Per gli anni 2021 e 2022 gli indebiti pagamenti, «in quanto conseguenti a carenza originaria dei requisiti di accesso al beneficio», che sono stati «accertati sono stati pari a 791.380.228,22, e di questi quelli ancora da recuperare euro 671.232.396,07». In virtù dell’alto numero di domande presentate e autorizzate, la stima del magistrato riguardo «l’indebito aggregato sulle annualità 2019 e 2020 potrebbe ammontare a circa 900 milioni di euro». L’accusa all’Inps è di aver usato artifizi contabili per dimostrare l’esistenza di una qualche forma di gestione degli «indebiti» e di recupero delle somme.

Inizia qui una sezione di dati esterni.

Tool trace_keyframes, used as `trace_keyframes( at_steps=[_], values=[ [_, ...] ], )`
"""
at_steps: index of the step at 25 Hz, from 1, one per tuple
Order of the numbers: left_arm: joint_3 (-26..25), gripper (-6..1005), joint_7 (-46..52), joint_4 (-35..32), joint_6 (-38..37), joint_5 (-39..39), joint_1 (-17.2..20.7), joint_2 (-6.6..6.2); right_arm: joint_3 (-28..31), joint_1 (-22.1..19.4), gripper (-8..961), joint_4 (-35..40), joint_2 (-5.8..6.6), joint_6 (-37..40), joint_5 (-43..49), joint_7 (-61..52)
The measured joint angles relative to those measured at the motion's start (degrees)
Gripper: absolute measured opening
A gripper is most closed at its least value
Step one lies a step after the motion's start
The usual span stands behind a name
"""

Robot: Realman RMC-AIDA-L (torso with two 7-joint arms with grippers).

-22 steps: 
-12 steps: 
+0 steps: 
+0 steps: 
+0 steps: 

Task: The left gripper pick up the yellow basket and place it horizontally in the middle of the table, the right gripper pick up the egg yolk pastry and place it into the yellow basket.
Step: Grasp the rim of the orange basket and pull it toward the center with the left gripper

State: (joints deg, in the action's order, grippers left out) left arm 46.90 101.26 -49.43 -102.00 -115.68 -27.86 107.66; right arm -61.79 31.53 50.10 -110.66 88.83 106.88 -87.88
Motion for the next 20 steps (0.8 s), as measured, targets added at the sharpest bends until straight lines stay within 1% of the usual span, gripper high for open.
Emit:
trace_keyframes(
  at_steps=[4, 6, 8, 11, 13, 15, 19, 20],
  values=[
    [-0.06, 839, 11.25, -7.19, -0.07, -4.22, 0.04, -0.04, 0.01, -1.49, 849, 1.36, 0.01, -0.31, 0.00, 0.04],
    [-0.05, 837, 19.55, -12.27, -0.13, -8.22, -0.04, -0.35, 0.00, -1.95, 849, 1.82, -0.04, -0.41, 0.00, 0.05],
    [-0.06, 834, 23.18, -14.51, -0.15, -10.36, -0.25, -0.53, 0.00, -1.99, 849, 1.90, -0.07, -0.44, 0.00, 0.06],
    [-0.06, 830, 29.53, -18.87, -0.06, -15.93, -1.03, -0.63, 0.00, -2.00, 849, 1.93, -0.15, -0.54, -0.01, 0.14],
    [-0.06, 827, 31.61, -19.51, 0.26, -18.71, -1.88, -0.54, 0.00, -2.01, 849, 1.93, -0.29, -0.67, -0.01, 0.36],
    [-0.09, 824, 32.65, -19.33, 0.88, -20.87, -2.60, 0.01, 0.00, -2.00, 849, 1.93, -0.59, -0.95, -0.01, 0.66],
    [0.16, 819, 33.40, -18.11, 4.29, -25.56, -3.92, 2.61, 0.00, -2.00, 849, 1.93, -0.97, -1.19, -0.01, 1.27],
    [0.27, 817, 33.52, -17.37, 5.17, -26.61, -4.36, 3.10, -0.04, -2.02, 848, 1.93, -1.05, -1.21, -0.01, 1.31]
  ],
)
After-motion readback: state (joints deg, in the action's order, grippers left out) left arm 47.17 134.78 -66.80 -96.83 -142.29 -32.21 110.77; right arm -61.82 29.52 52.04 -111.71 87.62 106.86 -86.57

Infatti, Buccarelli ritiene non coerente «per gli anni 2019 (dal mese di aprile) e 2020 il dato qualificato dall’Istituto come “decadenze”, molto più correttamente ascrivibile a “revoche” e, pertanto, a indebita erogazione». Quindi, per il magistrato, spiega la Verità, l’Inps avrebbe provato a usare come «decadenza», cioè come interruzione immediata dei versamenti al momento del venir meno dei requisiti, quelle che sarebbero «revoche» di prestazioni che non avrebbero dovuto essere erogate dal principio e che, invece, sono state bloccate con colpevole ritardo, causando un grave danno erariale, tutto da recuperare.



Inoltre, l’Inps avrebbe provato a far passare per «storno» ciò che non lo è. Quindi, nei dati comunicati all’Inps il 12 luglio 2023 venivano inseriti nei «recuperi effettivi» anche storni che, però, erano in realtà solo blocchi della carta. Le critiche del magistrato della Corte dei conti proseguono e includono anche il mancato controllo del possesso dei requisiti entro 5 giorni lavorativi dalla data di erogazione del Reddito di cittadinanza. L’Inps avrebbe dovuto controllare anche «tutti i dati anagrafici, di residenza, di soggiorno e di cittadinanza, così come quelli reddituali e patrimoniali, e del casellario giudiziario». A circa due anni dall’istituzione dell’Rdc, invece, l’Inps «approvava uno schema di disciplinare dei controlli da sottoscrivere con le amministrazioni interessate, sebbene già avesse diritto ad accedere alle banche dati esterne. Seguiva, quindi, la sola convenzione con l’Aci stipulata il 21 dicembre 2020».